## TASK TO CARRY OUT:
Comb through the entries for "favor" and pull out each line that holds it.

_ _ _ _

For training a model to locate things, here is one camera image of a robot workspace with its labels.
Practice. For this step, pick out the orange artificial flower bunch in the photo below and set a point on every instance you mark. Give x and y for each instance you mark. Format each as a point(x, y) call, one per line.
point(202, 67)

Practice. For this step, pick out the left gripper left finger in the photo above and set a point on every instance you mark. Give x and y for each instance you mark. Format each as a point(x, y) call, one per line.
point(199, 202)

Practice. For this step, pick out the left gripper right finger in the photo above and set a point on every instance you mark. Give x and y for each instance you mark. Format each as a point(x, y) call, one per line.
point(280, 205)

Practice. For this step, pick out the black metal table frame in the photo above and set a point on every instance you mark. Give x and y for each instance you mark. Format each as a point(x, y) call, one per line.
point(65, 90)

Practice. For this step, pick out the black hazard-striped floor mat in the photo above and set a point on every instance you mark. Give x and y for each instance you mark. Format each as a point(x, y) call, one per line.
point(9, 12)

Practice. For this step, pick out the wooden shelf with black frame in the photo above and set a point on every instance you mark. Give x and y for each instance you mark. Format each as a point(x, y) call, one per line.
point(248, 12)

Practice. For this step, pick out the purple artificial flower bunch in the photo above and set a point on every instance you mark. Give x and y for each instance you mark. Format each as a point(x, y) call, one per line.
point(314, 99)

_ _ _ _

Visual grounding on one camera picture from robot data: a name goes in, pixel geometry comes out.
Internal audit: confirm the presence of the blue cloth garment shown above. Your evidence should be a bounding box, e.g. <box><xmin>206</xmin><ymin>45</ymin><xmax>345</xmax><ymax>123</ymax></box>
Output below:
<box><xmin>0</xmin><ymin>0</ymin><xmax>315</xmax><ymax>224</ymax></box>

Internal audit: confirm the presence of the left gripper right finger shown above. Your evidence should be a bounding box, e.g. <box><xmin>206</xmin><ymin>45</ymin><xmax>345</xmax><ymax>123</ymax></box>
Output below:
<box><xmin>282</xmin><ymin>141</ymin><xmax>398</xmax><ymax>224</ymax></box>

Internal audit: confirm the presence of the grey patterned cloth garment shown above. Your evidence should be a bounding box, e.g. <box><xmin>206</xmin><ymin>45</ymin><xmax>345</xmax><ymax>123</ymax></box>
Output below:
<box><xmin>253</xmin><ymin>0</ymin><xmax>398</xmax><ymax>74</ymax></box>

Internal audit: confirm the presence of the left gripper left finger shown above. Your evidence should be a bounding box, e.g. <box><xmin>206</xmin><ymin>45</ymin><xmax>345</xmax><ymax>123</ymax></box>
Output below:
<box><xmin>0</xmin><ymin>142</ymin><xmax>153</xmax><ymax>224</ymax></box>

_ _ _ _

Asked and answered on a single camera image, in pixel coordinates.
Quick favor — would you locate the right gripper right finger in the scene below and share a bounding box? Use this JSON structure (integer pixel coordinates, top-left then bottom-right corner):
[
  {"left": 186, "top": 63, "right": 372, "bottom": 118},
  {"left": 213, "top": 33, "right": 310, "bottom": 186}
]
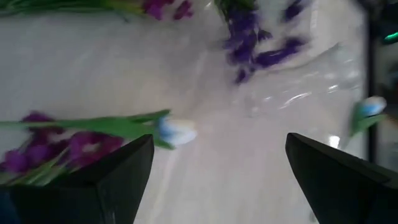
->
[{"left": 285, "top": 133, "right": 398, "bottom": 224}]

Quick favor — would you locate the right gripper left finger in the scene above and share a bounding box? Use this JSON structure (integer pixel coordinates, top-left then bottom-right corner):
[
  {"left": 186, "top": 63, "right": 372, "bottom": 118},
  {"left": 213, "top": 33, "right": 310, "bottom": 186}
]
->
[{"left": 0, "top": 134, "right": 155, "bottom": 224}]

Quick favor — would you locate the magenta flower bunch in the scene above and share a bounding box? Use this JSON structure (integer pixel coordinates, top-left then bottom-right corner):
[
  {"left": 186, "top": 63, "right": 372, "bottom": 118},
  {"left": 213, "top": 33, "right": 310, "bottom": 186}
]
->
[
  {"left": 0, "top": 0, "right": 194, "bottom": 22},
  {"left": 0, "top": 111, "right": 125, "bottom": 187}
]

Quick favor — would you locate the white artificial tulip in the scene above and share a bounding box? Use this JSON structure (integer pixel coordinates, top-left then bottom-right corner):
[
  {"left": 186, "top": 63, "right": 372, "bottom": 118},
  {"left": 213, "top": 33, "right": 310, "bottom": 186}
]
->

_ _ _ _

## YOUR SOLUTION:
Quick favor — would you locate the right gripper right finger in the scene below and share a bounding box? Use this JSON structure (integer pixel coordinates, top-left then bottom-right corner):
Quick favor — would you locate the right gripper left finger in the scene above and share a bounding box? Use this JSON structure (integer pixel coordinates, top-left then bottom-right corner):
Quick favor — would you locate the magenta flower bunch in the scene above and share a bounding box? Use this JSON structure (integer pixel coordinates, top-left then bottom-right corner):
Quick favor — would you locate the white artificial tulip in the scene above and share a bounding box? Use this JSON structure (integer pixel coordinates, top-left then bottom-right corner):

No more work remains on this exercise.